= What you should do =
Somewhere below, one line contains "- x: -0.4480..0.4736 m" and a later line contains "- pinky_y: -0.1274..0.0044". Output those two lines and everything between them exactly, and nothing else.

= Data block =
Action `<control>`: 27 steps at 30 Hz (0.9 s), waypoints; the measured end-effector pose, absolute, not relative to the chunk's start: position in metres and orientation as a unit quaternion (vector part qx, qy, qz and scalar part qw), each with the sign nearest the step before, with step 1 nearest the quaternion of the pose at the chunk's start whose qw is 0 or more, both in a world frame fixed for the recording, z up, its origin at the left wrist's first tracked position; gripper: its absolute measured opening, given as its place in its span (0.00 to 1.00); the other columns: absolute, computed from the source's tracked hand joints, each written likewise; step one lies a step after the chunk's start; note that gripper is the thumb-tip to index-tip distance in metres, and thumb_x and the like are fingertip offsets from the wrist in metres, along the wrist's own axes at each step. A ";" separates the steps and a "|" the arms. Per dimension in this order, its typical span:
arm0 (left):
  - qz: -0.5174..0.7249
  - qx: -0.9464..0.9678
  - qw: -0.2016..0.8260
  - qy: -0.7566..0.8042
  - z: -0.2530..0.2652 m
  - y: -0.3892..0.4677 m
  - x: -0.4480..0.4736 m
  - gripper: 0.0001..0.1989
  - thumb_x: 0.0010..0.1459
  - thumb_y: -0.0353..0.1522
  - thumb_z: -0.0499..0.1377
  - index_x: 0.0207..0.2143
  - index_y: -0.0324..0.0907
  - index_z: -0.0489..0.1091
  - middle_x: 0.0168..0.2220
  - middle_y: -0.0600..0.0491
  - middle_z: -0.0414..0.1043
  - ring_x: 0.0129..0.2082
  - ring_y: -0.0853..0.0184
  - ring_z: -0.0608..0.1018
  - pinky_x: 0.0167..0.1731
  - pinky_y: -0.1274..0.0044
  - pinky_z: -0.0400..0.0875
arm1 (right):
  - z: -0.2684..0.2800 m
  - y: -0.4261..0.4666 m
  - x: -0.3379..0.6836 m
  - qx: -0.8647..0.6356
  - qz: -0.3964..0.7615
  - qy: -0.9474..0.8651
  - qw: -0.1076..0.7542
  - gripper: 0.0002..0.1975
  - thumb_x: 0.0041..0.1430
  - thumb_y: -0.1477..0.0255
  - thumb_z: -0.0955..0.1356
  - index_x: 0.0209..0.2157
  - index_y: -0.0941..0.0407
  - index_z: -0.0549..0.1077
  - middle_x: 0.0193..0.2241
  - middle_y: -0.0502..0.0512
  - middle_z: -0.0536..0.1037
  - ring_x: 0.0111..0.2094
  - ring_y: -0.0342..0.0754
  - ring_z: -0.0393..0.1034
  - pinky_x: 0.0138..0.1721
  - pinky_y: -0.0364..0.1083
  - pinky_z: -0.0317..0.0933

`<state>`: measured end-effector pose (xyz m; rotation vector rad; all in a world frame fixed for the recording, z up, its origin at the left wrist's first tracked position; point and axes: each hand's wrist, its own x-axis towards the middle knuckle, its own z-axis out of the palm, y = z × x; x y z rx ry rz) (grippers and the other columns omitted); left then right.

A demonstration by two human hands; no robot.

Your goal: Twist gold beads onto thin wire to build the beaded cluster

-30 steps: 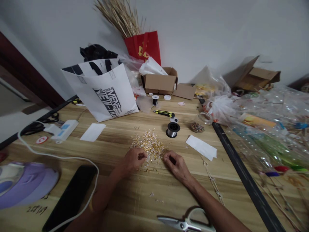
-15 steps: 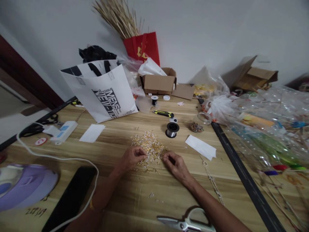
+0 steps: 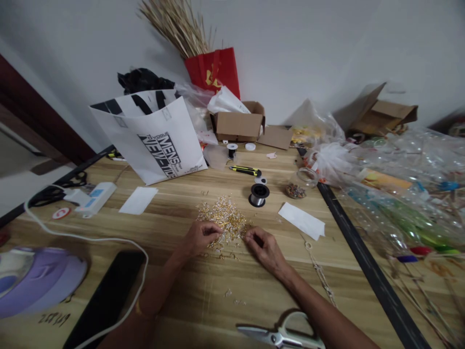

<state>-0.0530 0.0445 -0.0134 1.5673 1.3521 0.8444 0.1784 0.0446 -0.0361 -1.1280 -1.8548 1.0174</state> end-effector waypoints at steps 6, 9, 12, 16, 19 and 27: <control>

= Result for this exercise =
  - x: -0.4480..0.4736 m
  - gripper: 0.0001..0.1989
  - thumb_x: 0.0010..0.1459
  - thumb_y: -0.0353..0.1522
  - thumb_z: -0.0499..0.1377
  - index_x: 0.0207..0.2143
  - index_y: -0.0324..0.0907
  - index_z: -0.0489..0.1091
  - middle_x: 0.0168..0.2220
  - middle_y: -0.0600..0.0491
  - middle_z: -0.0414..0.1043
  - ring_x: 0.0129..0.2082
  - ring_y: -0.0853..0.0184
  - ring_z: -0.0608..0.1018
  - pinky_x: 0.0167..0.1731
  - pinky_y: -0.1274..0.0044

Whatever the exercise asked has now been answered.